Title: Add the beef and combine: Dynamic density combinations from point forecasts
Authors: Oliver Grothe - Karlsruhe Institute of Technology (Germany)
Laura Hersing - Karlsruhe Institute of Technology (Germany) [presenting]
Abstract: A real-time forecasting problem is faced, where one-period-ahead point forecasts for a certain variable of interest are available at each point in time. Such forecasting problems are relevant in many areas of the economy, e.g. in energy and financial markets. Typically, different commercial providers offer point forecasts for the corresponding variables of interest. We aim at constructing density forecasts out of these point forecasts and at combining these forecasts dynamically to a joint forecasting density. Transforming the point forecasts to density forecasts allows for considering more advanced risk metrics than in the point forecasting case. Forecasting the density allows the user of the forecast to dynamically calibrate its risk over time, particularly in a high-frequency setup. Our approach consists of two main steps.
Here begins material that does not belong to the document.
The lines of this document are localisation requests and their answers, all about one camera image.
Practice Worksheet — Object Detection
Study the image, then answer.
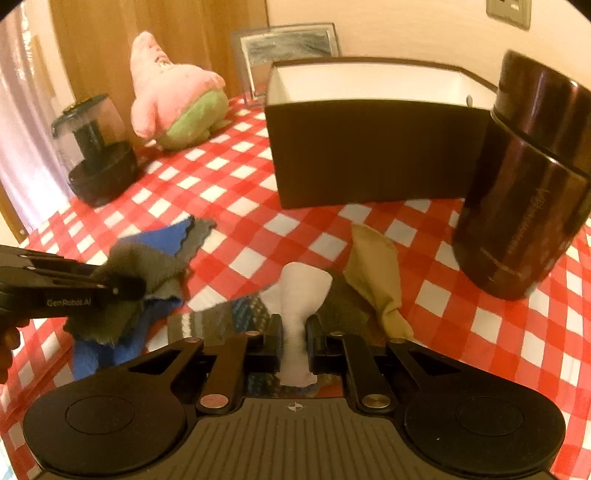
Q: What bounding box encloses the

First, we transform the available point forecasts to univariate, conditionally optimal density forecasts (adding the beef to the bone). Second, we infer the time dynamic copula between the forecast densities and use it to combine the density forecasts (combination part). We show that our method outperforms other techniques that are using or combining the different point forecasts with respect to a variety of loss measures.